_EXCERPTED RECORDS_
=== Section Start ===

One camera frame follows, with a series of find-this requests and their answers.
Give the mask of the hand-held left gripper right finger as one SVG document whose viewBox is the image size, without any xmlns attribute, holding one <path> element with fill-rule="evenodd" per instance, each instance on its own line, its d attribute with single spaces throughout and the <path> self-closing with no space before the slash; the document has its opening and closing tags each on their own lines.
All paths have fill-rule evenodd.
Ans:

=== Section End ===
=== Section Start ===

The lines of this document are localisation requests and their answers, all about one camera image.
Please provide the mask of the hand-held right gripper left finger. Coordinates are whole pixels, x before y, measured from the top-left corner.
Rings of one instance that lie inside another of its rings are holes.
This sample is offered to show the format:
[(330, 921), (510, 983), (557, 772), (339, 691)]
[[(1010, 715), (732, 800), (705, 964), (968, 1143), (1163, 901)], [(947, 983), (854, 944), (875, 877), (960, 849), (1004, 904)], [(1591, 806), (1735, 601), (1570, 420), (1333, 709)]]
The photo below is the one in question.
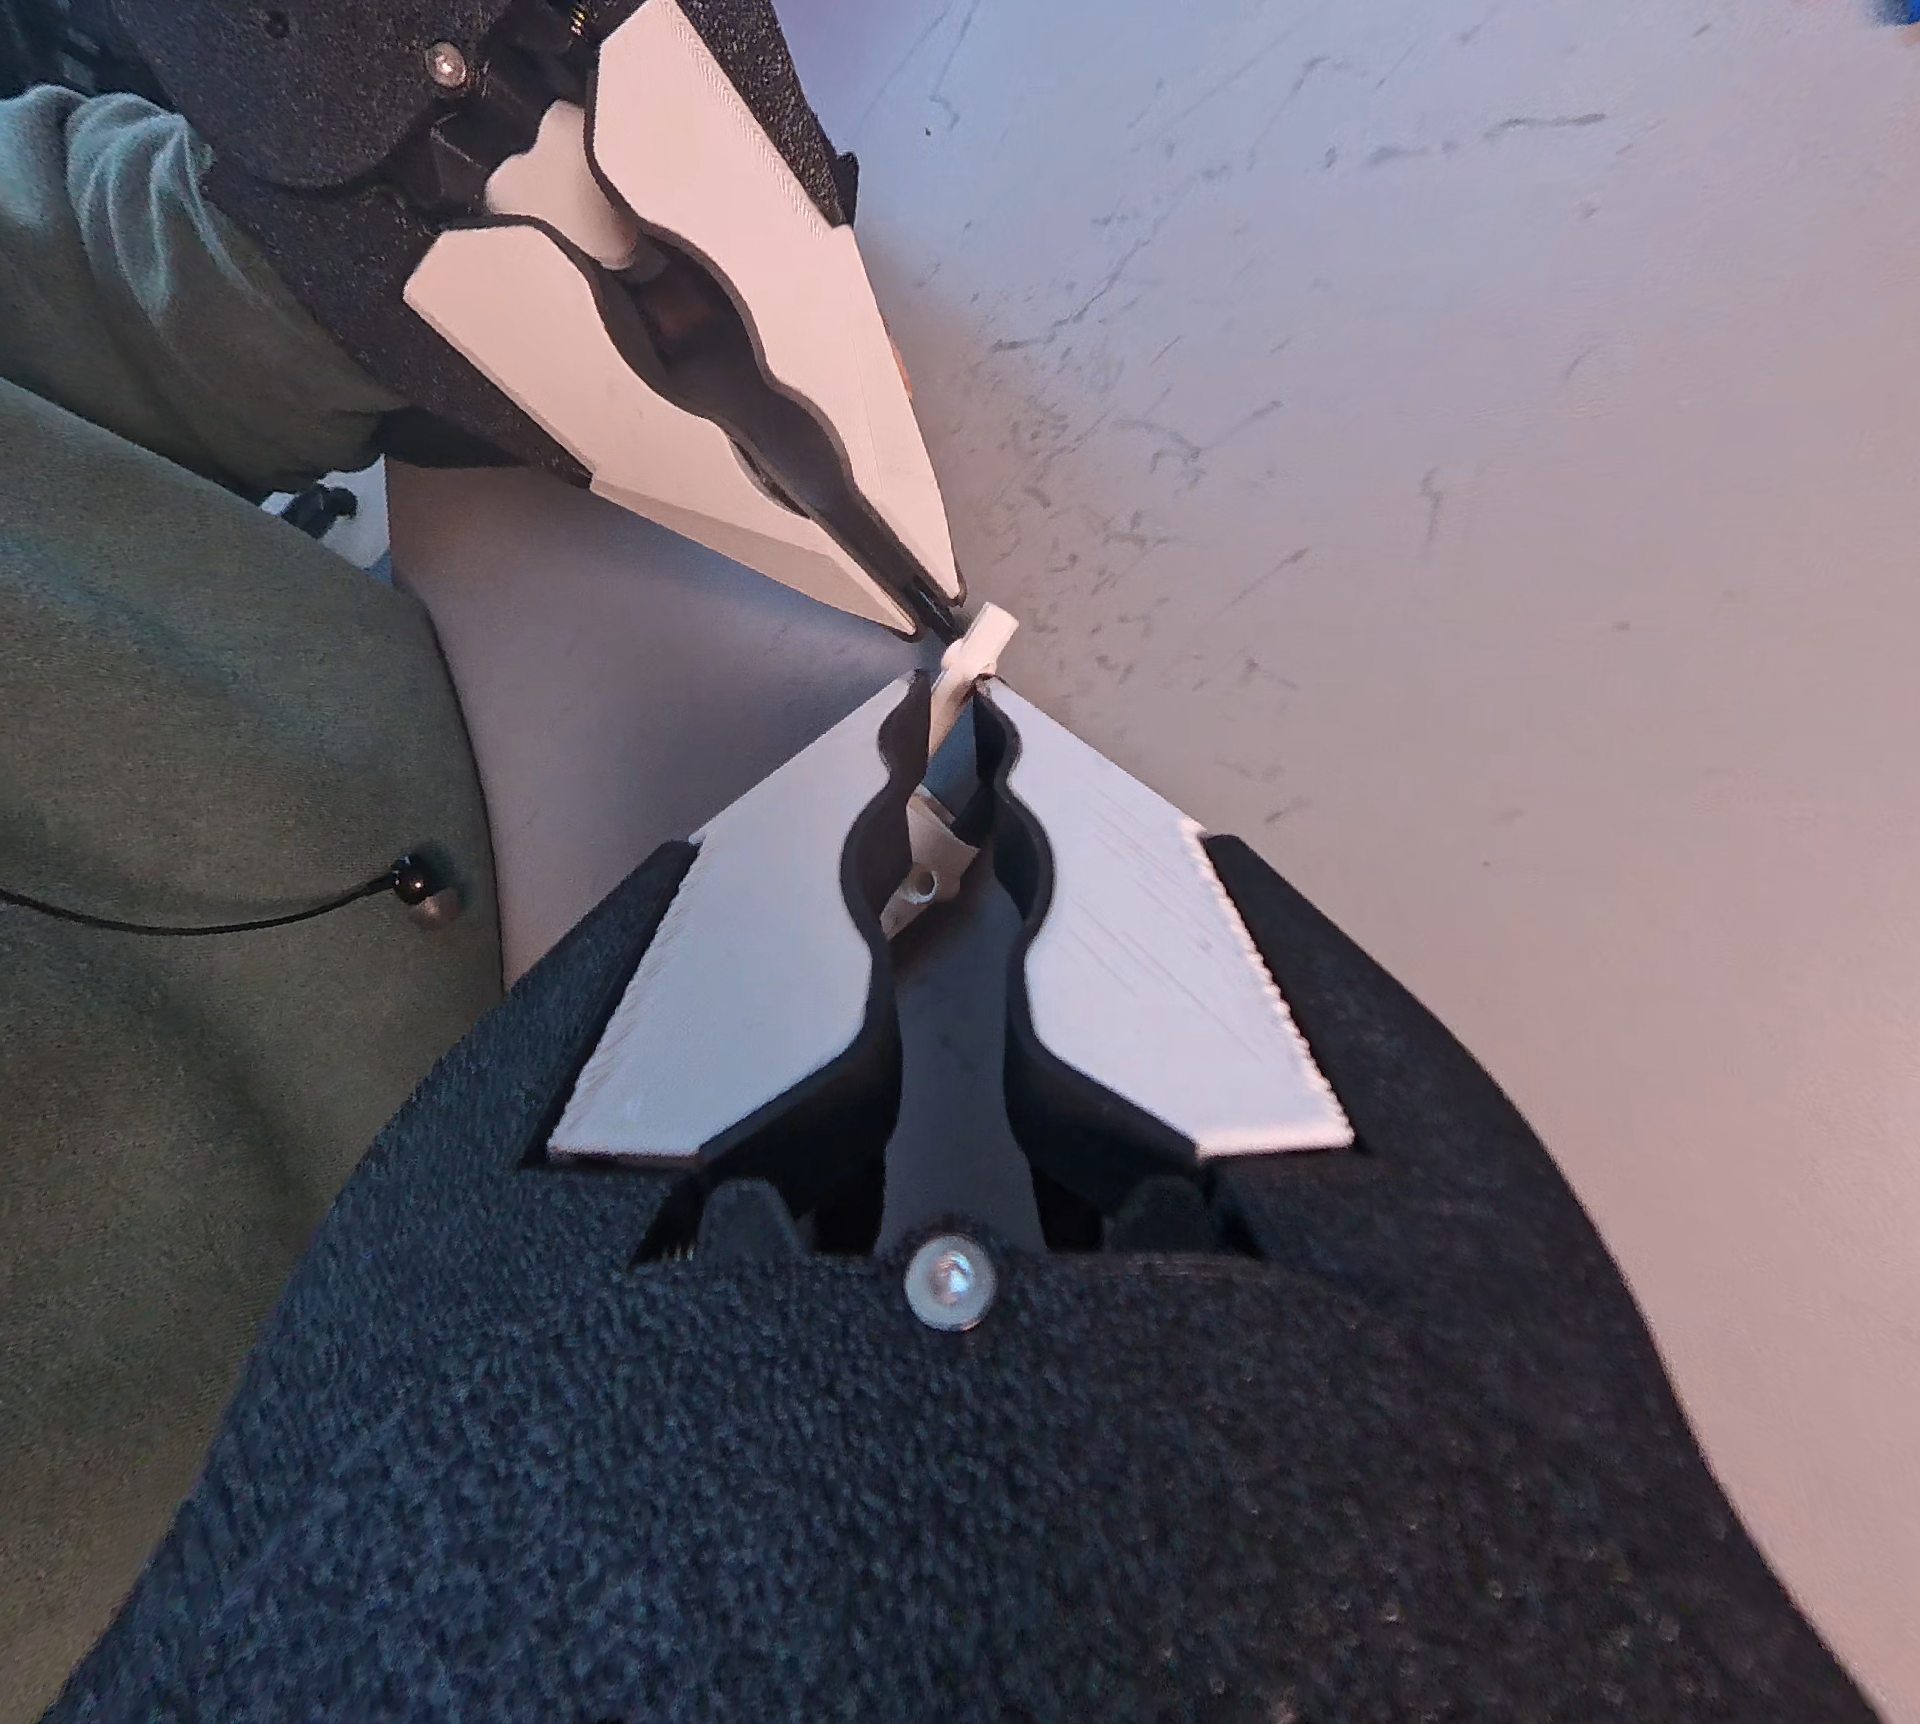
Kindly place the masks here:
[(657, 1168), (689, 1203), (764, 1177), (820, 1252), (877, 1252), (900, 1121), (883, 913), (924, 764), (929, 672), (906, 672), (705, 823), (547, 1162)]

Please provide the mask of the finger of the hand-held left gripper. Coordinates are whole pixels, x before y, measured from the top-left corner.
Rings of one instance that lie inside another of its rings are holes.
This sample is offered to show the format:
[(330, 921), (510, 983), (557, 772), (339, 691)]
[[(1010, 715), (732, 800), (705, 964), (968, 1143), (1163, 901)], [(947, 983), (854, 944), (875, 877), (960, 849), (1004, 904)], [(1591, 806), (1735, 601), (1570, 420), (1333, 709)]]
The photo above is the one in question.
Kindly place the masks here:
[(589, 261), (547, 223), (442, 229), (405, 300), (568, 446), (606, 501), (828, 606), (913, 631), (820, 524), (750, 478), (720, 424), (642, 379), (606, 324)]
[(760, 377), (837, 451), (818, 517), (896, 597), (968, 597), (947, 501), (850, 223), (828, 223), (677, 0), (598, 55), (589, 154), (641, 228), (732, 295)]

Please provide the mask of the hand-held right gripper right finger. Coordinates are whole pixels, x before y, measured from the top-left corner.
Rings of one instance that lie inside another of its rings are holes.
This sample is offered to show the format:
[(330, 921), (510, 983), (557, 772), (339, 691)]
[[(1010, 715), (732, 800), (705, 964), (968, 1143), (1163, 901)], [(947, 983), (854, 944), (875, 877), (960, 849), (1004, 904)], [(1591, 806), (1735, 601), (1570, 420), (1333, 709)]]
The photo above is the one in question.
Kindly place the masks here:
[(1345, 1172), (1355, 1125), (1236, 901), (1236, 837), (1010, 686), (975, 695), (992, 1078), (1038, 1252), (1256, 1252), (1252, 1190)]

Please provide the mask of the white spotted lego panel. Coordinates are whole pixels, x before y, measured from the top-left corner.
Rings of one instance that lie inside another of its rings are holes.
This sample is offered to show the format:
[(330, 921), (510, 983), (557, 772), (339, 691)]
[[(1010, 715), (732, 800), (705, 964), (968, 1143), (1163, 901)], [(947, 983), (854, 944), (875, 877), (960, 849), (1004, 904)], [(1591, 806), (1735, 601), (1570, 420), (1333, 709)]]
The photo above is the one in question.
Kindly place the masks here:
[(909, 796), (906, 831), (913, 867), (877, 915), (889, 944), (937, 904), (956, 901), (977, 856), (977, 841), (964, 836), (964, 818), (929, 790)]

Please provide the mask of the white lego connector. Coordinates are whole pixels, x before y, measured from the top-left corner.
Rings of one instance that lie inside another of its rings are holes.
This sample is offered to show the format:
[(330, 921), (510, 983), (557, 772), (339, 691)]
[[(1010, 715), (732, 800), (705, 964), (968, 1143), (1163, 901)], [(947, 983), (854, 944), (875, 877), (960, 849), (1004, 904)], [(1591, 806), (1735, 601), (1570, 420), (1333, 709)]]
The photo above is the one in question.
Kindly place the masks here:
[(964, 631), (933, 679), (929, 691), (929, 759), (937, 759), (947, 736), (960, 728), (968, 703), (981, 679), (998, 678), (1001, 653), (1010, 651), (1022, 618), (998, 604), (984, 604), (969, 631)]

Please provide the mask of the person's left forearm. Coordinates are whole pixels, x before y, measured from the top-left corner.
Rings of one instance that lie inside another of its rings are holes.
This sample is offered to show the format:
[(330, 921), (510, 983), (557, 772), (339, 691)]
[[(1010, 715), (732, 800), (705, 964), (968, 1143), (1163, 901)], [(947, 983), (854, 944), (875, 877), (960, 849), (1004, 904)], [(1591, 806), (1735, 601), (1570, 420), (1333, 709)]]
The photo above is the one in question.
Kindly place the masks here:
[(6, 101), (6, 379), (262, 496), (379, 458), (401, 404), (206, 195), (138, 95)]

=== Section End ===

Your task is to find every line above containing the word "their" and copy it.

One camera frame follows, with a series of find-this requests and their answers.
Give the mask of the hand-held left gripper right finger as one SVG document whose viewBox is the image size, without any xmlns attribute, holding one <path> element with fill-rule="evenodd" per instance, each instance on its own line, its d attribute with single spaces throughout and the <path> self-closing with no space before the slash; the document has its opening and closing tags each on their own lines.
The lines of this document are localisation requests and their answers, all about one camera image.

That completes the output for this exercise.